[Start of Attachment]

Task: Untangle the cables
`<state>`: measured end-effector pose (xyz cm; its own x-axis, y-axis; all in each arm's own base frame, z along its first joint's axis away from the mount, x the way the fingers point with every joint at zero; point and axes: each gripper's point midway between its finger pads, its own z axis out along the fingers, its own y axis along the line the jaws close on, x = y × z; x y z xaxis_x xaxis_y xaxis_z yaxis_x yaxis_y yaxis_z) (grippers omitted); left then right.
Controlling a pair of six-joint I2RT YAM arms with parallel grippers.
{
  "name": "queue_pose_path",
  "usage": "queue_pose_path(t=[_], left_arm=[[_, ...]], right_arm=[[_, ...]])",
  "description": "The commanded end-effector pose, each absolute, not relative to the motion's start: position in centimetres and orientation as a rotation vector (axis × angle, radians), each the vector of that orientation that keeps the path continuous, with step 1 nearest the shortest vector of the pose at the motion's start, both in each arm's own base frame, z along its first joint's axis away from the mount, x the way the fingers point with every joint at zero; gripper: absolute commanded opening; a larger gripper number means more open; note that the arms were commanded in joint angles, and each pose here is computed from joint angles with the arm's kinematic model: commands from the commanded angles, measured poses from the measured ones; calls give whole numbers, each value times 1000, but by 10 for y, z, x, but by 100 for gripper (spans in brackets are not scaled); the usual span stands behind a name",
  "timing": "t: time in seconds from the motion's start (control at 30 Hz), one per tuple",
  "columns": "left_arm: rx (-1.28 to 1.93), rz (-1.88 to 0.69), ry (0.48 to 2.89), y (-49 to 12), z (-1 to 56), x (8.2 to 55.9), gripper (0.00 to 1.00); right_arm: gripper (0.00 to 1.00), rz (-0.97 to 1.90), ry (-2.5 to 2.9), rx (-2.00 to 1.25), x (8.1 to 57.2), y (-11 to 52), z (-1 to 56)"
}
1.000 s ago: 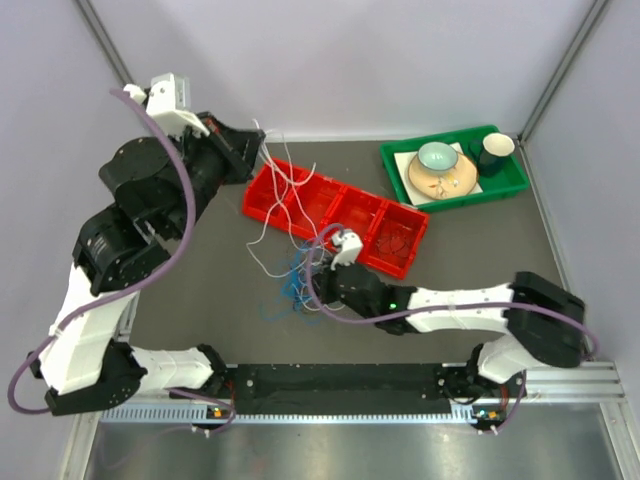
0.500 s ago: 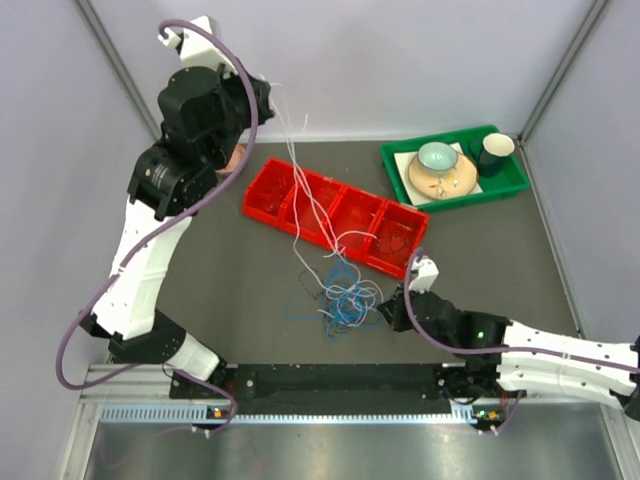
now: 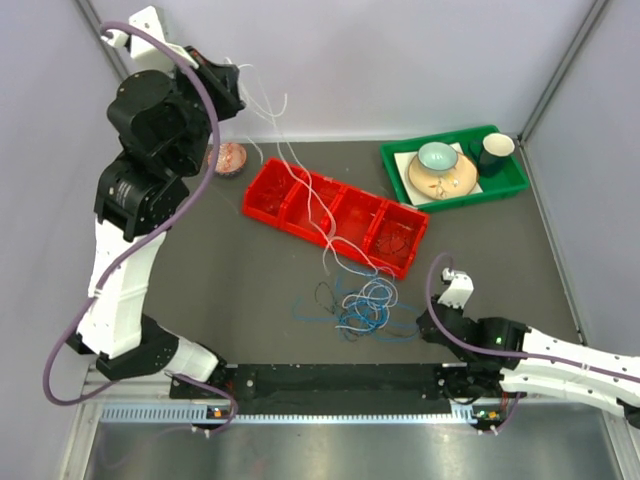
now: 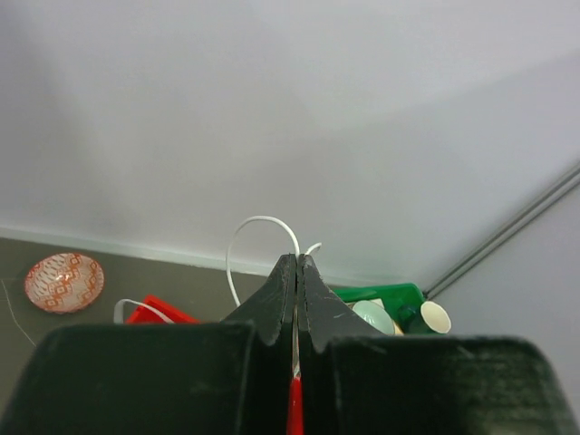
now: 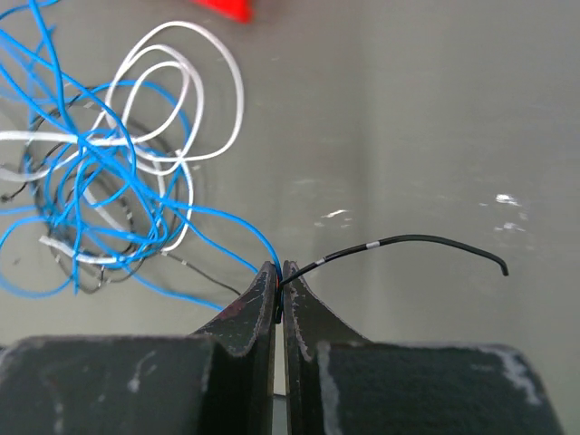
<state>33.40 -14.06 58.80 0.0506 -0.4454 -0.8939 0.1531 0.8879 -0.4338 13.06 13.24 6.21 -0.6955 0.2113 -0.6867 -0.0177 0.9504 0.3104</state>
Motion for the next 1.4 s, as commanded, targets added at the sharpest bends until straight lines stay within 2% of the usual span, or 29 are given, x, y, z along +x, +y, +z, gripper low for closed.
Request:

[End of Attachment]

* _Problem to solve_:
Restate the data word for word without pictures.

* _Solution to this problem_:
Task: Untangle the cables
`<state>`: measured end-effector pose (xyz cm; its own x-axis, y-axis; all in each arm's own base frame, z along its first joint's axis away from the mount, x the way the fingers point with every joint at zero; point and axes: each gripper's point midway between its finger pads, its own z axis out along the fingers, its own y axis along the line the jaws close on, x = y × z; x y z xaxis_x xaxis_y xaxis_z yaxis_x yaxis_y yaxis_z) (grippers omitted); left then right.
Controlling a pair of six-joint I2RT YAM arms with parallel grippers.
{
  "name": "queue_pose_path",
  "usage": "queue_pose_path(t=[_], left_arm=[[_, ...]], right_arm=[[_, ...]])",
  "description": "The commanded end-effector pose, each absolute, not relative to the motion's start: position in centimetres and orientation as a rotation vector (axis × angle, radians), each the vector of that orientation that keeps the path continuous, with step 1 nearest the shortest vector of the pose at the motion's start, both in each arm's own base frame, z along its first joint's axis away from the mount, x the way the fingers point with every joint at zero; gripper: absolute commanded opening; a larger gripper number means more open; note that the arms were commanded in joint angles, and each pose here is computed from joint angles with the arm's kinematic model: commands from the commanded angles, measured poses from the measured ones; calls give whole numbers, each value times 1000, but by 10 for y, z, x, but by 100 for gripper (spans in brackets are not scaled); the usual span stands behind a name",
  "timing": "t: time in seconds from the motion's start (control at 30 Hz), one per tuple",
  "columns": "left_arm: rx (-1.28 to 1.93), rz (-1.88 to 0.69), ry (0.48 to 2.89), y (-49 to 12), z (-1 to 56), x (8.2 to 55.9), gripper (0.00 to 1.00); right_arm: gripper (0.00 to 1.00), rz (-0.97 to 1.90), ry (-2.5 to 2.9), rx (-2.00 to 1.25), x (8.1 to 57.2), y (-11 to 52), z (-1 to 56)"
}
1.000 s ago: 
0.500 s ago: 
now: 
now: 
now: 
<state>33.40 -14.06 58.80 0.0506 -0.4454 -0.8939 0.1531 0.8879 -0.4338 13.06 13.24 6.21 -0.6955 0.2113 -0.6867 -0.0177 0.9504 0.3104</state>
Motion for the next 1.4 s, as commanded, targets added at the sharpest bends until straight lines stay within 2% of the usual span, or 29 are given, x, y, z along +x, +y, +z, gripper low for closed.
Request:

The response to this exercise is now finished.